### What needs to be done
Print the data verbatim. Leave every image out.
───── Supplied information
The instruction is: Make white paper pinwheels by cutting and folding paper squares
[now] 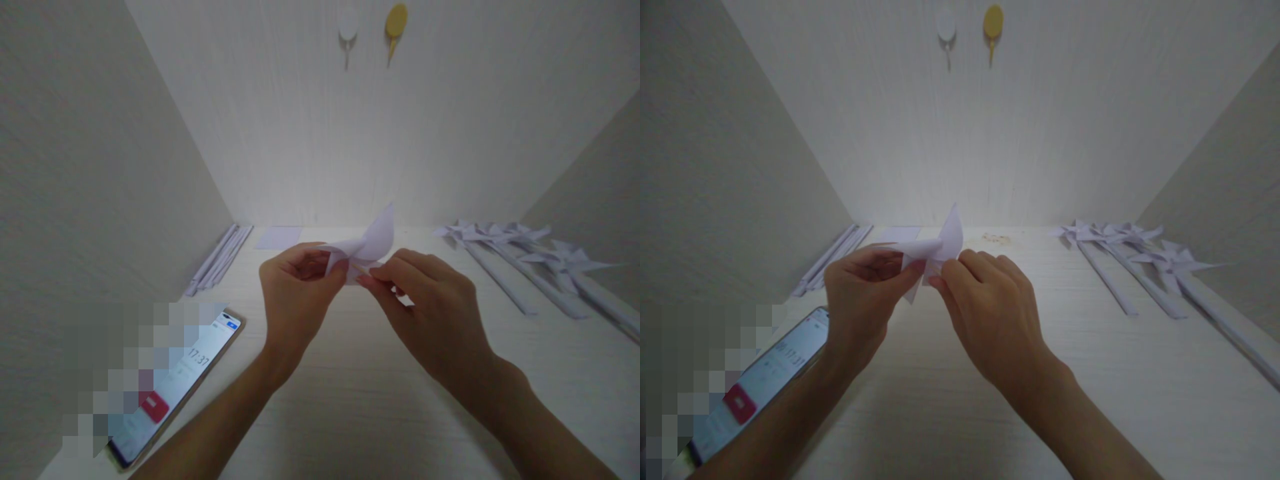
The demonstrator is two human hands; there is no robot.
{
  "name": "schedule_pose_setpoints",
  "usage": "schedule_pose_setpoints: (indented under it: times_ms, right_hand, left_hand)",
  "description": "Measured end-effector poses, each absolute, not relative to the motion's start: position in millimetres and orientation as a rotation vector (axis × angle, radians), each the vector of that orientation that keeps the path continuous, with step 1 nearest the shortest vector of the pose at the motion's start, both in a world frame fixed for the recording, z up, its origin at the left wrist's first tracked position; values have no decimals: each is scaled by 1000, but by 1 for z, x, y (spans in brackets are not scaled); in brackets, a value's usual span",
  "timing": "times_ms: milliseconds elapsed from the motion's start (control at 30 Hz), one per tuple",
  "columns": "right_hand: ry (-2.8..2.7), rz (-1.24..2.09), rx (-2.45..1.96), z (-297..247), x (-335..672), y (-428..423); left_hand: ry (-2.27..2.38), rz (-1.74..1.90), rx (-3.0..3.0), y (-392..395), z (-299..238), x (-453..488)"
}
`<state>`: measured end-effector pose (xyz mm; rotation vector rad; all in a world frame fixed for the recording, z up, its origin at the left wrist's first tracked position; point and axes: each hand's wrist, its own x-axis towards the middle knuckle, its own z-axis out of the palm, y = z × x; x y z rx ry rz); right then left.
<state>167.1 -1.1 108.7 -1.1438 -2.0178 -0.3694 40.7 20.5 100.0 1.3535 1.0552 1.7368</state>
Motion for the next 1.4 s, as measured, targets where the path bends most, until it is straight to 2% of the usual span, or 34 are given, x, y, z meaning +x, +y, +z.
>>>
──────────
### Task solution
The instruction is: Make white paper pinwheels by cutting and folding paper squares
[now] 
The demonstrator is two human hands; there is no robot.
{
  "name": "schedule_pose_setpoints",
  "usage": "schedule_pose_setpoints: (indented under it: times_ms, right_hand, left_hand)",
  "description": "Measured end-effector poses, each absolute, not relative to the motion's start: position in millimetres and orientation as a rotation vector (axis × angle, radians), each the vector of that orientation that keeps the path continuous, with step 1 nearest the shortest vector of the pose at the motion's start, both in a world frame fixed for the recording, z up, its origin at the left wrist's first tracked position; values have no decimals: each is scaled by 1000, but by 1 for z, x, y (spans in brackets are not scaled); in brackets, a value's usual span",
  "timing": "times_ms: milliseconds elapsed from the motion's start (control at 30 Hz), one per tuple",
  "columns": "right_hand: ry (-2.8..2.7), rz (-1.24..2.09), rx (-2.45..1.96), z (-297..247), x (-335..672), y (-428..423); left_hand: ry (-2.27..2.38), rz (-1.74..1.90), rx (-3.0..3.0), y (-392..395), z (-299..238), x (-453..488)"
}
`<state>`: measured end-effector pose (xyz mm; rotation vector rad; all in a world frame fixed for the recording, z up, its origin at the left wrist's first tracked position; point and axes: each hand's wrist, its own x-axis towards the middle knuckle, its own z-axis out of the palm, y = z × x; x y z rx ry rz); right then left.
<state>167.1 -1.1 108.7 -1.1438 -2.0178 -0.3694 40.7 20.5 100.0 1.3535 1.0552 1.7368</state>
Motion for the next 1.4 s, as measured, targets where the path bends most, until it is straight to 2% of the usual span, or 34 are given, x, y, z meaning +x, +y, +z.
>>>

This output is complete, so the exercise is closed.